S Spors, H Wierstorf, M Geier, F Winter, N Hahn, F Schultz, "Software Tools and Workflows for Reproducible Science," in Fortschritte der Akustik - DAGA 2019, (2019). [ poster ]
Bibtex
@misc{Spors2019a,
title = {{Software Tools and Workflows for Reproducible Science}},
author = {Spors, Sascha and Wierstorf, Hagen and Geier, Matthias and
Winter, Fiete and Hahn, Nara and Schultz, Frank},
booktitle = {Fortschritte der Akustik - DAGA 2019},
publisher = {DEGA e.V.},
address = {Rostock, Germany},
month = {March},
year = {2019}
}
Abstract
Science relies on the traceability and replicability of studies. Aiming for sustainability, this is important for the authors itself as well as for the research community once results become published. Ideally the entire research process, from initial concepts till publication, shall be performed under the open science paradigm.
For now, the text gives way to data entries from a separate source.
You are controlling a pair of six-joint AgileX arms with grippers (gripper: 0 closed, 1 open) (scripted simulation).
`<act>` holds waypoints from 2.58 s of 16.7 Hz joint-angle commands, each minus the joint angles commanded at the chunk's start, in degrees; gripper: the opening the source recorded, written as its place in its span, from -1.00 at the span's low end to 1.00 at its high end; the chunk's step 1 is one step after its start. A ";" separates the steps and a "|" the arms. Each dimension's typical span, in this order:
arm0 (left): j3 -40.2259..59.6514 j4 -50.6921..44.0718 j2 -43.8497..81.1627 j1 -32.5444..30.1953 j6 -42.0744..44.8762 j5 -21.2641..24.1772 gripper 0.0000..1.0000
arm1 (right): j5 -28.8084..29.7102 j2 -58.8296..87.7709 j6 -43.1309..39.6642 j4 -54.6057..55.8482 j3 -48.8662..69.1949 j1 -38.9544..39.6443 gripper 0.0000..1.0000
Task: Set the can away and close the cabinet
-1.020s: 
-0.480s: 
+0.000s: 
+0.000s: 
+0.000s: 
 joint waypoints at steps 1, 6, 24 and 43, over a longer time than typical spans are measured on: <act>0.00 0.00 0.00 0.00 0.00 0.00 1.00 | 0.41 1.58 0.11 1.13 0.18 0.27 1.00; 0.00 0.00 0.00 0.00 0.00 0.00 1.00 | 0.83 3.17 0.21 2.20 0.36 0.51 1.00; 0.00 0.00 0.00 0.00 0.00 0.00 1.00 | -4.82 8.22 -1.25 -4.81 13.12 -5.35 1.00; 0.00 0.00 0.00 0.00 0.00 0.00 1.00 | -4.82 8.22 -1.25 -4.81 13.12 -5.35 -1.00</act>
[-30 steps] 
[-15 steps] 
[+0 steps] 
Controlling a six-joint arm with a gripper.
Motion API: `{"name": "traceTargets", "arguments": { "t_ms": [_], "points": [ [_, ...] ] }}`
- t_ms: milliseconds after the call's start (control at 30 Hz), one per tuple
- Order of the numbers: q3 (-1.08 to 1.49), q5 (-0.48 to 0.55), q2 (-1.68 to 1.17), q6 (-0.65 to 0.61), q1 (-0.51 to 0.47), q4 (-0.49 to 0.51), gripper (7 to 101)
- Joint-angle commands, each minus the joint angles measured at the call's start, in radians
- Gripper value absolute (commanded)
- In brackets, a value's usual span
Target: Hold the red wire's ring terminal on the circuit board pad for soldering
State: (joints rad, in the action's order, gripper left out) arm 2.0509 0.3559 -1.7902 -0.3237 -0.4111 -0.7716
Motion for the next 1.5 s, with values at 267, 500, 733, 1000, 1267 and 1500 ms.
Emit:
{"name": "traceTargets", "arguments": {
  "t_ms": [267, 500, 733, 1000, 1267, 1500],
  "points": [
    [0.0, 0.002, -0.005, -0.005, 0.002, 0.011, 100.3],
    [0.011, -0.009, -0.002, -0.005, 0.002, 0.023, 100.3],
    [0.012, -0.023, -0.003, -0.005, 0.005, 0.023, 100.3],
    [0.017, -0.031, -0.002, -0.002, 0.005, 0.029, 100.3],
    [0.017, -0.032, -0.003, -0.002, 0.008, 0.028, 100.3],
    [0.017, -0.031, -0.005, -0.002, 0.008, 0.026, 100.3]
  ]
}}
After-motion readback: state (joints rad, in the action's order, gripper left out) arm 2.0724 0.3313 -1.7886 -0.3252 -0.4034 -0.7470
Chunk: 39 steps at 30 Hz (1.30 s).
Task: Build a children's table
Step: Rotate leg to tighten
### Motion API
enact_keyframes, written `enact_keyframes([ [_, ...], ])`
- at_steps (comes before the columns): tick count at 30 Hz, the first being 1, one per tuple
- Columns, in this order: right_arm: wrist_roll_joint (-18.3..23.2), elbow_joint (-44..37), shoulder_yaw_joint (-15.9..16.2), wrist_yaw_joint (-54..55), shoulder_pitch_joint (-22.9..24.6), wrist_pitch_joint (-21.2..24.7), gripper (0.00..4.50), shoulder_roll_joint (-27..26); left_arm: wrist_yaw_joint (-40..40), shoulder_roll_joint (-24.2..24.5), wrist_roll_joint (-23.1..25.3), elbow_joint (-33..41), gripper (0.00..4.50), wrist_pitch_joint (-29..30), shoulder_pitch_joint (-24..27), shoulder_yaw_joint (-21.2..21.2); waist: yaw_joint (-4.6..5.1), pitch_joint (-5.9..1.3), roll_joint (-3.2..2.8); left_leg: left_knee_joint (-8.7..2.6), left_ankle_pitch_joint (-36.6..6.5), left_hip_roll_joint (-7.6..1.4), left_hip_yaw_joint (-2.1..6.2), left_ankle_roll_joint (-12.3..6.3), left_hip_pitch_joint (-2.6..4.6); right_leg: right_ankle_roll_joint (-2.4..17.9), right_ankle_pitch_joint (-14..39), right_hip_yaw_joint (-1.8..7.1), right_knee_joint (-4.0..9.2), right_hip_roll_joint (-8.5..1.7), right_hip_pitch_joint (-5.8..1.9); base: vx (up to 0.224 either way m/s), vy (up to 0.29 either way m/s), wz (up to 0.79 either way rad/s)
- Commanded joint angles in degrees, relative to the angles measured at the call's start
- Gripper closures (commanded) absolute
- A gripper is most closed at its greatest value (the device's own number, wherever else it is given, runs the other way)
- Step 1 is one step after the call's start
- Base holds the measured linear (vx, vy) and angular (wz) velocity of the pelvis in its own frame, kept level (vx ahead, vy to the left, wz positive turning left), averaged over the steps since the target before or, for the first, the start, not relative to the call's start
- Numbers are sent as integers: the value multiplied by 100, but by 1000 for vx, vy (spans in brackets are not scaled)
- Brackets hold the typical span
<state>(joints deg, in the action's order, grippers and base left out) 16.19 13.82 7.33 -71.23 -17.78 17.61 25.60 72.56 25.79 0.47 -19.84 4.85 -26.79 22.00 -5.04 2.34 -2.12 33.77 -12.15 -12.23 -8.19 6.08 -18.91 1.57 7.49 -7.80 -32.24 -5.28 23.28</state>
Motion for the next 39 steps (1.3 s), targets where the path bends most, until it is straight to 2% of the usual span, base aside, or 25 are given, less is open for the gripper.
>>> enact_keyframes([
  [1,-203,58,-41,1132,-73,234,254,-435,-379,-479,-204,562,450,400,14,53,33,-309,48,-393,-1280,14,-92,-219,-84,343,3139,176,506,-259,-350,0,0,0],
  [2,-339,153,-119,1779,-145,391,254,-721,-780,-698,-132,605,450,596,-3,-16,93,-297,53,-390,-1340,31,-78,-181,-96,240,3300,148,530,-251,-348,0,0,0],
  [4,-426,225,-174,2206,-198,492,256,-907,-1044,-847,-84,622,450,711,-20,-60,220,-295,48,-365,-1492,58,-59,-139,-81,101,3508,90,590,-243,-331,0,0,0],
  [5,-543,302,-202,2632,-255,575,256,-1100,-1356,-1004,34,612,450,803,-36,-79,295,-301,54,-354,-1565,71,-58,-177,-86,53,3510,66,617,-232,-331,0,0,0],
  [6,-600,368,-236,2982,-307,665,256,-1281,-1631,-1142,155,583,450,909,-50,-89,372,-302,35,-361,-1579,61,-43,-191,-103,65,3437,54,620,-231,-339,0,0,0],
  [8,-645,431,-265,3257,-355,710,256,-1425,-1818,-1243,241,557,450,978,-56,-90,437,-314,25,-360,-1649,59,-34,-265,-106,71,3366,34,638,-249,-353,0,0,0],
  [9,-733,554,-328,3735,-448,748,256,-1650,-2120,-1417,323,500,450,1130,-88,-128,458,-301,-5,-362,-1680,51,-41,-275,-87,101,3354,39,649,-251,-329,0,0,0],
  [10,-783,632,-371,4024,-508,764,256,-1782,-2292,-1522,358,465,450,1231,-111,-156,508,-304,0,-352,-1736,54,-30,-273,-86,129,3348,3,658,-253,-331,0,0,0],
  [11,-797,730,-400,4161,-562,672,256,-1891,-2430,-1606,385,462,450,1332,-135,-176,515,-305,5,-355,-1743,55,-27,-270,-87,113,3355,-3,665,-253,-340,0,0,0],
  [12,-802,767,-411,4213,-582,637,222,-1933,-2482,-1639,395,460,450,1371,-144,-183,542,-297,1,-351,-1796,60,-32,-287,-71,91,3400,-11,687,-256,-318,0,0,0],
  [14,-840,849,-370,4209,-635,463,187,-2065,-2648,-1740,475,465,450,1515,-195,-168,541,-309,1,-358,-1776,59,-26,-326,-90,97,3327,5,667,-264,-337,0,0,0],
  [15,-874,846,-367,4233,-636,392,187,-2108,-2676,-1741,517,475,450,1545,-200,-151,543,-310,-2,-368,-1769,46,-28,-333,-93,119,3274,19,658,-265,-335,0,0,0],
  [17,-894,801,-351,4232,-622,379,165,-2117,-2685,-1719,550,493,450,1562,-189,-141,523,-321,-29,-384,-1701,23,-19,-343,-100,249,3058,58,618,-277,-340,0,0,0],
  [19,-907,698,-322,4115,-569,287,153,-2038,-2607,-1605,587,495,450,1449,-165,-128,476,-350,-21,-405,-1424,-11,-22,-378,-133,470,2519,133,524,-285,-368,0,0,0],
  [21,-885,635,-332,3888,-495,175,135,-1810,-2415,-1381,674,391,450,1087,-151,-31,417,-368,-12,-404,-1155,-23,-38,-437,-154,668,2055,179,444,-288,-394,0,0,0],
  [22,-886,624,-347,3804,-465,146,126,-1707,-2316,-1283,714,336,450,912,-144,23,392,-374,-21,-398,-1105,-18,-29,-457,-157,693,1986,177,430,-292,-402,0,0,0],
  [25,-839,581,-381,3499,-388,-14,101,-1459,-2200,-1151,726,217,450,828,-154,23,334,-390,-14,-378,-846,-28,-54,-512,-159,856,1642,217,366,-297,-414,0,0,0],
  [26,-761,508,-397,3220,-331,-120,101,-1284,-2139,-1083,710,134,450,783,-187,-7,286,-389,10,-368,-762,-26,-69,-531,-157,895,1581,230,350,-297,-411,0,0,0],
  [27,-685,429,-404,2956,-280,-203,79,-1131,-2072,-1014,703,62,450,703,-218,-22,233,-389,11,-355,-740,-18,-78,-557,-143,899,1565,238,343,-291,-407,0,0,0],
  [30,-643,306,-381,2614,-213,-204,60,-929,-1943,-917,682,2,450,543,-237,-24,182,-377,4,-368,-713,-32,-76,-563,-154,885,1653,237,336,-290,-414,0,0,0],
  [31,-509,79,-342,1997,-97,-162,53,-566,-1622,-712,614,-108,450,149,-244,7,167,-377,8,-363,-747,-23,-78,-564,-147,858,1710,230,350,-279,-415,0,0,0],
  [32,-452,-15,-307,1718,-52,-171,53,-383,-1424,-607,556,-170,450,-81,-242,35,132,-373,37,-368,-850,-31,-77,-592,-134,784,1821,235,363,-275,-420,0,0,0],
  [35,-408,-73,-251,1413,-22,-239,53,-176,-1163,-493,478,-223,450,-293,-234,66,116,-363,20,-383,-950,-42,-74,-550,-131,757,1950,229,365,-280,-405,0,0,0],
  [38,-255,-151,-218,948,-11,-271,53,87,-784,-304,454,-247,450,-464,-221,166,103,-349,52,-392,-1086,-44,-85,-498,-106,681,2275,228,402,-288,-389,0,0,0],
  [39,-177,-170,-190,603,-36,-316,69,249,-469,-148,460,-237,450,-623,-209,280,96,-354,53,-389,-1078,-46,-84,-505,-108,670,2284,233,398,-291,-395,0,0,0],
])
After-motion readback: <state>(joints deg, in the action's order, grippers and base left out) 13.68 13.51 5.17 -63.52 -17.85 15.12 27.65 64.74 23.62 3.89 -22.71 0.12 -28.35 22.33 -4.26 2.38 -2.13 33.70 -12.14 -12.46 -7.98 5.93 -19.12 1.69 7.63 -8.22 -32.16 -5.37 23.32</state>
Recent efforts in the open source software community led to convenient tools for research data management. Nowadays, it is almost self-evident that researchers are engaged in the professional typesetting process using the mature LaTeX front-end with graphical packages like TikZ. Furthermore, version-control systems such as Git are probably used by a large part of the community for open and closed source projects. Besides that, the open source programming language Python and its various open tools for code development gradually become predominant, supporting the open science paradigm. Jupyter notebooks together rapidly gain importance in the workflow for prototyping, documentation and education. Documentation tools like ”Sphinx” and free hosting platforms like ”Read the Docs” are emerging front-ends that allow versioned technical documentation with hyperlinks. In this contribution we discuss and demonstrate a current reliable workflow for open science/research starting from puzzling ideas to publishing results.